[Python-Dev] Python Benchmarks

Sat Jun 3 01:44:07 CEST 2006

[MAL]
>>> Using the minimum looks like the way to go for calibration.

[Terry Reedy]
>> Or possibly the median.

[Andrew Dalke]
> Why?  I can't think of why that's more useful than the minimum time.

A lot of things get mixed up here ;-)  The _mean_ is actually useful
if you're using a poor-resolution timer with a fast test.  For
example, suppose a test takes 1/10th the time of the span between
counter ticks.  Then, "on average", in 9 runs out of 10 the reported
elapsed time is 0 ticks, and in 1 run out of 10 the reported time is 1
tick.  0 and 1 are both wrong, but the mean (1/10) is correct.

So there _can_ be sense to that.  Then people vaguely recall that the
median is more robust than the mean, and all sense goes out the window
;-)

My answer is to use the timer with the best resolution the machine
has.  Using the mean is a way to worm around timer quantization
artifacts, but it's easier and clearer to use a timer with resolution
so fine that quantization doesn't make a lick of real difference.
Forcing a test to run for a long time is another way to make timer
quantization irrelevant, but then you're also vastly increasing
chances for other processes to disturb what you're testing.

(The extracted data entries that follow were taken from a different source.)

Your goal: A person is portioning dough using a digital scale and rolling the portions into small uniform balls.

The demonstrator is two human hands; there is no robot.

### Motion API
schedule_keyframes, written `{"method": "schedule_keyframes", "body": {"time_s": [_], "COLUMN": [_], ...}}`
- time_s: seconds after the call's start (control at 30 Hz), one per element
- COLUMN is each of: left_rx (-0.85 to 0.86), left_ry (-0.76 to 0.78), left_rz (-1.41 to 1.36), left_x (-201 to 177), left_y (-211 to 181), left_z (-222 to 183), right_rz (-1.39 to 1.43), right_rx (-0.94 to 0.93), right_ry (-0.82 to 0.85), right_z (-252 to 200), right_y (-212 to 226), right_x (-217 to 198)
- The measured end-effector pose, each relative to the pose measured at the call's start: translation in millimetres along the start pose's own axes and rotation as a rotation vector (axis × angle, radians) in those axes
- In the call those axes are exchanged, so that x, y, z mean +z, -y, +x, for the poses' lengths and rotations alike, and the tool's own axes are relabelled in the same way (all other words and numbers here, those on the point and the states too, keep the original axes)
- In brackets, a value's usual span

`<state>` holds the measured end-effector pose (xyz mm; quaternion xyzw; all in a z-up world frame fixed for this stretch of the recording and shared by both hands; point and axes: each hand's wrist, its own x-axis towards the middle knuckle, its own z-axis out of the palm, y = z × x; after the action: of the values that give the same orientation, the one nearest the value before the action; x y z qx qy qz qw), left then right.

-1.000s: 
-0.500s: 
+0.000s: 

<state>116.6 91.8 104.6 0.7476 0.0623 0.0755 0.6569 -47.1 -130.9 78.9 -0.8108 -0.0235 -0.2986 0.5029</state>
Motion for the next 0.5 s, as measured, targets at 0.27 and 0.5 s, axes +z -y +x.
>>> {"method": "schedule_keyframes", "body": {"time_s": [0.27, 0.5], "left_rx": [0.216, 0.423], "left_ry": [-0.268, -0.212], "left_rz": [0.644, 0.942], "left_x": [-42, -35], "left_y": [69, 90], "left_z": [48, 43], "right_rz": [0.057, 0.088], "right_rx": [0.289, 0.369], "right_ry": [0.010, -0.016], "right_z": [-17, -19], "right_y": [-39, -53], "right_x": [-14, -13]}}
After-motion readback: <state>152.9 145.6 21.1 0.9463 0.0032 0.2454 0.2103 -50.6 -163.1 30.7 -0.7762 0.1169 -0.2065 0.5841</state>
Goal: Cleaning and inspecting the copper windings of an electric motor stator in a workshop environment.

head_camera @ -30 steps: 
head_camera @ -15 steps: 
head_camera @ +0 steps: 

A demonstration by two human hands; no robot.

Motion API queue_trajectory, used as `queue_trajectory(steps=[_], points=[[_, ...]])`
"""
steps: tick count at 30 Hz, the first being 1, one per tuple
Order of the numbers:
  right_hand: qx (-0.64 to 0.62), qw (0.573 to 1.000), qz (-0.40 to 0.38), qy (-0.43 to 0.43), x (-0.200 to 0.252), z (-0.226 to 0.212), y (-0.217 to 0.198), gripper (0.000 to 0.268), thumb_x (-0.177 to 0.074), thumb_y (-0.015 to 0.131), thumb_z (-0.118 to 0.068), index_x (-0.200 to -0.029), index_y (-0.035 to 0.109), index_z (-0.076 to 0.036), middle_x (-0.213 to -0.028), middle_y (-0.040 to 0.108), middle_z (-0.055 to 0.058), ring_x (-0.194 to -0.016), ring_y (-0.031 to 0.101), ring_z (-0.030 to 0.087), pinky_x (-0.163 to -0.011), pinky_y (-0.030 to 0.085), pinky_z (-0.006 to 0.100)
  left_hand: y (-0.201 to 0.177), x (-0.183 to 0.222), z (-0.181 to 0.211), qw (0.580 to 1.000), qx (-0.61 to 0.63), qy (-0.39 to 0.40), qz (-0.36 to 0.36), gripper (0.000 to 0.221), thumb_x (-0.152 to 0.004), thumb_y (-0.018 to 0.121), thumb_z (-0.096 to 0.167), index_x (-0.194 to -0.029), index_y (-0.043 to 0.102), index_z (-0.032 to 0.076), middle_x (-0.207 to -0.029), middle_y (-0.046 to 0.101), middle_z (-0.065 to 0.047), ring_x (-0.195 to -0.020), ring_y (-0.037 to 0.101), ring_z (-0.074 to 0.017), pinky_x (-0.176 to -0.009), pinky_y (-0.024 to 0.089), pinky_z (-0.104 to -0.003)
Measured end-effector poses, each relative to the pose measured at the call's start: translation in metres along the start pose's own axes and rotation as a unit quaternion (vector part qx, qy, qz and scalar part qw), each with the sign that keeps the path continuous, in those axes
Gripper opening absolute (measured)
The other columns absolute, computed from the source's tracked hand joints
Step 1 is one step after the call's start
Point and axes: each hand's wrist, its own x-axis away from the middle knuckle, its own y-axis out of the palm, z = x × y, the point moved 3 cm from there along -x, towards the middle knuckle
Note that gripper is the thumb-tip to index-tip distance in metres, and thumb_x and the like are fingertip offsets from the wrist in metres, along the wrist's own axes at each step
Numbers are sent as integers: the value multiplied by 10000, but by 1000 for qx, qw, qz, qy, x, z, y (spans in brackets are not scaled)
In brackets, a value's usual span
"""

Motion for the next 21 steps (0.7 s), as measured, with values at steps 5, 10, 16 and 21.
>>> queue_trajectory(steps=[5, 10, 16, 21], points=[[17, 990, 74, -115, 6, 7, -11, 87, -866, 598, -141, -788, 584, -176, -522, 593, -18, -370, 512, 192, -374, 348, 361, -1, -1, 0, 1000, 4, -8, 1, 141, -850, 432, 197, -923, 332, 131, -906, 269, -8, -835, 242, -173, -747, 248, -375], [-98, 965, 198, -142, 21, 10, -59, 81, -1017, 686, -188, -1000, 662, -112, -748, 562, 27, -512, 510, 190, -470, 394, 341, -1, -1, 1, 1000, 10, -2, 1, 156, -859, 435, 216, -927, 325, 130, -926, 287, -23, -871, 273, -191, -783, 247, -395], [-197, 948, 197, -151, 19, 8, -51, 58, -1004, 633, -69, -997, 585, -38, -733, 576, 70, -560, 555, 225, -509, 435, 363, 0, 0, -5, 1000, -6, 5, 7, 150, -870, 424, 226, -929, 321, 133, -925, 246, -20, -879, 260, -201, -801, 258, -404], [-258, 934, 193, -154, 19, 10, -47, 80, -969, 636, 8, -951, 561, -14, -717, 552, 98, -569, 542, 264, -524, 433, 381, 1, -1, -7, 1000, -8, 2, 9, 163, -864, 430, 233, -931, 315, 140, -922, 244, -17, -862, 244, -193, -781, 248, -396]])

I liked benchmarking on Crays in the good old days.  No time-sharing,
no virtual memory, and the OS believed to its core that its primary
purpose was to set the base address once at the start of a job so the
Fortran code could scream.  Test times were reproducible to the
nanosecond with no effort.  Running on a modern box for a few
microseconds at a time is a way to approximate that, provided you
measure the minimum time with a high-resolution timer :-)